The U.S. “Artificial Intelligence Action Plan” launched by the White House in July is centered on innovation and focuses less on risk mitigation than the EU’s Artificial Intelligence Act.
Health technology innovators must focus on both: innovation and risk mitigation. Because, in healthcare, trust is currency. Every tool that leverages AI must be built with compliance, security, and regulatory readiness in mind.
Partners You can start small but make a big impact
Technology partners should view their products as a way to help healthcare organizations realize their own AI vision. With interoperability and data supported by security measures and compliance knowledge, industry can enable frictionless operations that inform care, routing and compliance in new ways.
Artificial intelligence can become an additional layer within the solutions currently in use. Rather than overhauling or replacing solutions, technology partners can consider how AI can support and enhance operations, workflows or cost efficiencies and make a huge impact while maintaining security and compliance.

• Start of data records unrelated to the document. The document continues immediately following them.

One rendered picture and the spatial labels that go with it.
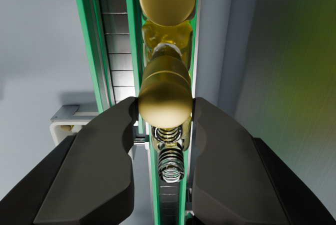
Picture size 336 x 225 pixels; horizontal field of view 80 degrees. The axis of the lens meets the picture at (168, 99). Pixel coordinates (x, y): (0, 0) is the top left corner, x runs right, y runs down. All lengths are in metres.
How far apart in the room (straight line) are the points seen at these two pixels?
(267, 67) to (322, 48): 0.09
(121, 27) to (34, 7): 0.27
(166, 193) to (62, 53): 0.52
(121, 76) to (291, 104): 0.34
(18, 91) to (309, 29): 0.72
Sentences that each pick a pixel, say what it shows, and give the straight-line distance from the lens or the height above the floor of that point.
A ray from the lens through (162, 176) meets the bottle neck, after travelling 0.24.
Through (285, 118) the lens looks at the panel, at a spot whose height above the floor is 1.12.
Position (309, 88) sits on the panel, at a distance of 0.21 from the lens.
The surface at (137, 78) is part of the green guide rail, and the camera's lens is 0.36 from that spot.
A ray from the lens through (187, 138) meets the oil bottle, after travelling 0.27.
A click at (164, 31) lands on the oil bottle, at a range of 0.21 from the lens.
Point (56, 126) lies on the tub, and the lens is 0.67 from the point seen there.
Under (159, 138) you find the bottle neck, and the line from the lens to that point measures 0.20.
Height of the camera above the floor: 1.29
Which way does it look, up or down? 61 degrees down
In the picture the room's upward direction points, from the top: 180 degrees counter-clockwise
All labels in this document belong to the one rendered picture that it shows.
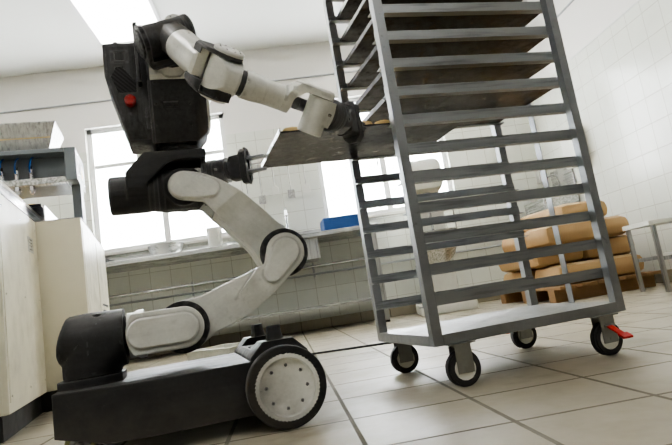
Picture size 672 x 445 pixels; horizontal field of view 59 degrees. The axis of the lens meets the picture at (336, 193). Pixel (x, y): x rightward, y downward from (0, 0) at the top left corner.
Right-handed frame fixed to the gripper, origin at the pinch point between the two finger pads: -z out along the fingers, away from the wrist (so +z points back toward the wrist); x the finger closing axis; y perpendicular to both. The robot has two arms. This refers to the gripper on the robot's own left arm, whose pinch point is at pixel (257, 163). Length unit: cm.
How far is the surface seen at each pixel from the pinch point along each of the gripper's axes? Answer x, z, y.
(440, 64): 17, -66, -5
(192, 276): -5, 218, 350
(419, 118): 0, -57, -10
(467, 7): 36, -78, 2
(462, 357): -70, -57, -14
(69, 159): 35, 111, 48
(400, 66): 17, -55, -11
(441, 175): -18, -60, -8
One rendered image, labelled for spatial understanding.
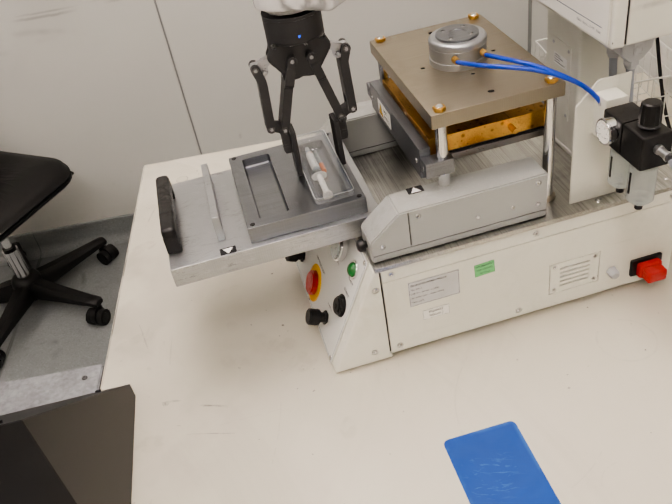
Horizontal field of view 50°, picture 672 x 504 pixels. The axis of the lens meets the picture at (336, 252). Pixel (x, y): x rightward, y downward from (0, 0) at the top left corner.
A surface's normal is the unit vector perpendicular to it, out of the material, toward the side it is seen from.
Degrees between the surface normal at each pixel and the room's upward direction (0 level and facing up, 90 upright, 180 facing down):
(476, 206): 90
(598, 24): 90
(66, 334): 0
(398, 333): 90
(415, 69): 0
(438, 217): 90
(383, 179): 0
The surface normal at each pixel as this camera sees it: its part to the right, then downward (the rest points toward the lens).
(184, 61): 0.11, 0.61
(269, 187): -0.15, -0.77
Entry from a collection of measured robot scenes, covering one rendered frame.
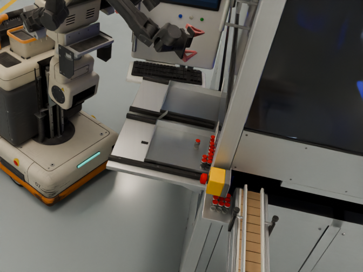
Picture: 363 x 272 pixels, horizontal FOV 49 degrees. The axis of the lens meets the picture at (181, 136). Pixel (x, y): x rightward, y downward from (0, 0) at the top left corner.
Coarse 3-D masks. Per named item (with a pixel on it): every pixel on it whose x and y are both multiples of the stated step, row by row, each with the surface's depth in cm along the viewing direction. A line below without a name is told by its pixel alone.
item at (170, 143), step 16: (160, 128) 178; (176, 128) 178; (192, 128) 177; (160, 144) 170; (176, 144) 172; (192, 144) 173; (208, 144) 175; (144, 160) 158; (160, 160) 162; (176, 160) 164; (192, 160) 165
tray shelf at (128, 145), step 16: (144, 80) 206; (144, 96) 195; (160, 96) 197; (128, 128) 175; (144, 128) 176; (208, 128) 184; (128, 144) 167; (144, 144) 169; (144, 176) 157; (160, 176) 156; (176, 176) 157
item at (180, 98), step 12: (180, 84) 204; (168, 96) 198; (180, 96) 200; (192, 96) 201; (204, 96) 203; (216, 96) 205; (168, 108) 190; (180, 108) 192; (192, 108) 193; (204, 108) 195; (216, 108) 196; (204, 120) 184; (216, 120) 189
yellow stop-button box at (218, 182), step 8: (216, 168) 142; (208, 176) 142; (216, 176) 139; (224, 176) 140; (208, 184) 139; (216, 184) 138; (224, 184) 138; (208, 192) 142; (216, 192) 141; (224, 192) 140
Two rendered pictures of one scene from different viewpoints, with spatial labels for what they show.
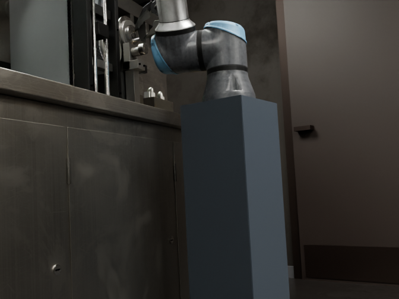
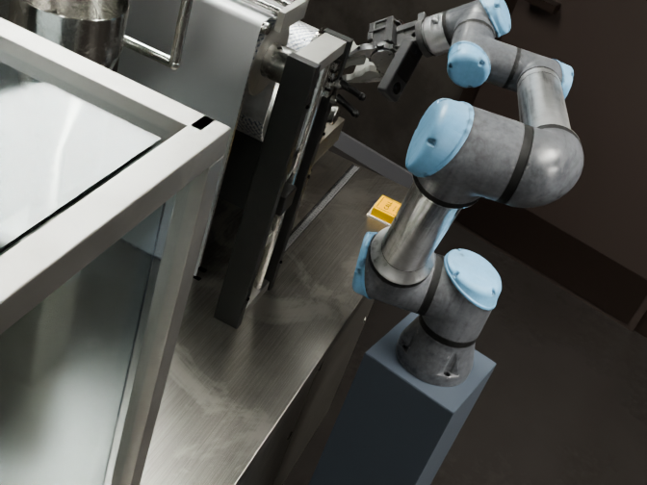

Intentional Implementation: MEG Method
AI adoption should not be an end in itself. To ensure that each initiative delivers measurable value, technology leaders can adopt a structured approach like the MEG framework: Maintain, Experience, and Grow.
- maintain Covers what must be done – the foundational investments needed to ensure reliability, compliance and security.
- experience Represents what it should do—improvements that enhance usability, trust, and long-term differentiation.
- grow Driving new initiatives – AI-driven innovation is directly linked to clear ROI and measurable results.
By sequencing investments in this way, organizations can integrate AI responsibly, balancing innovation with stability and trust.
Tools to achieve this
To reduce friction, save time, and create quality experiences, technology partners must adopt key tools and practices to enable AI innovation at scale, including comprehensive API documentation, strong FHIR adoption, and defined data retention and security policies
With these foundational components in place, technology partners can help providers spend less time on administrative tasks and more time on patient care, and help payers and pharmaceutical companies gain a clearer understanding of ROI, adherence outcomes and real-world evidence. It can also help health technology providers scale faster and more securely.
With the right tools and partners, AI can be used to focus on scale, savings and informed decision-making. Imagine being able to view prescription price transparency and provide personalized and easy-to-understand medication information directly to patients through AI analysis of available coupons. AI can also significantly reduce callbacks regarding previous authorizations, pharmacy routing and follow-up questions
As I reflect on the future trajectory, I feel energized by the possibilities of incorporating AI into technology to bring measurable value and seamless workflows to healthcare. If technology partners can safely use AI to help make better, faster, and more transparent decisions across the continuum of care, then we’ve done our job. If we remember to start with the patient first, we can solve the right problems.
Photo: Gerasimov174, Getty Images
Julian Herbert began his career in technology product development as a business analyst focusing on e-commerce in the semiconductor industry. Out of curiosity, he became a management consultant with Deloitte, where he led M&A divestitures and integrations in a variety of industries, including pharmaceuticals and biotech. He then returned to product development and e-commerce at Amazon, launching machine learning solutions for third-party sellers on the platform. Julian also led product development for AWS Startups, building their first micro-targeting product line.
At DoseSpot, Julian leads product innovation, helping the company grow and deliver safe and reliable e-prescribing technology and software integration across multiple healthcare markets. Originally from Louisiana, Julian graduated as valedictorian from Southern University in Baton Rouge with a bachelor's degree in computer science. He also holds an MBA from the University of Michigan's Ross School of Business, where he focused on strategy and entrepreneurship.